Could you filter the data below down to the lines that hold the word "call"?

_ _ _ _ _ _ _

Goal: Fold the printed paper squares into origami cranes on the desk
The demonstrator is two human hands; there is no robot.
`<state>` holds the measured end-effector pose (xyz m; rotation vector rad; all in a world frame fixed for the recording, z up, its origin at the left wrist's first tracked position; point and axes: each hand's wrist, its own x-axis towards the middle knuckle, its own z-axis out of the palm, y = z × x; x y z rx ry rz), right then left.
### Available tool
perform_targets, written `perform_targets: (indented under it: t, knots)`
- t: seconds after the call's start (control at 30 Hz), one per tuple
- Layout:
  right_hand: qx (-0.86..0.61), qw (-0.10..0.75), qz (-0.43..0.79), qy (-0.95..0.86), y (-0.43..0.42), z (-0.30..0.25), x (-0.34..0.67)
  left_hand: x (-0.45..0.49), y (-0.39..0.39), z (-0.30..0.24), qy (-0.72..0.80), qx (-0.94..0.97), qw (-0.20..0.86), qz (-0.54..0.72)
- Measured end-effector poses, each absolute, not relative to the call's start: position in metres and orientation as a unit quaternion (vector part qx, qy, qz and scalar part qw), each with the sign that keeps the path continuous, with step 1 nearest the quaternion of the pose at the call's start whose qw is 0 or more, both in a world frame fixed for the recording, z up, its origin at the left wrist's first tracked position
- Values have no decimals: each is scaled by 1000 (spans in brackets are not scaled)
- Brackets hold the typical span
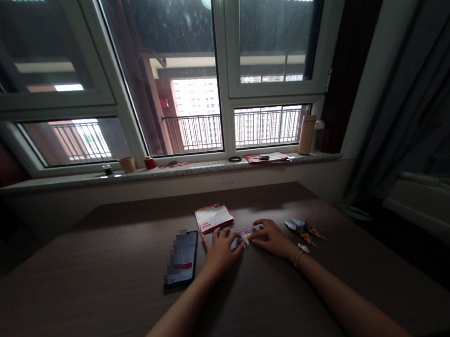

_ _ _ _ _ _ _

**Result**
- t: seconds after the call's start (control at 30 Hz), one per tuple
- Measured end-effector poses, each absolute, not relative to the call's start: position in metres and orientation as a unit quaternion (vector part qx, qy, qz and scalar part qw), each with the sign that keeps the path continuous, with step 1 nearest the quaternion of the pose at the call's start whose qw is 0 or more, both in a world frame fixed for the recording, z up, its origin at the left wrist's first tracked position

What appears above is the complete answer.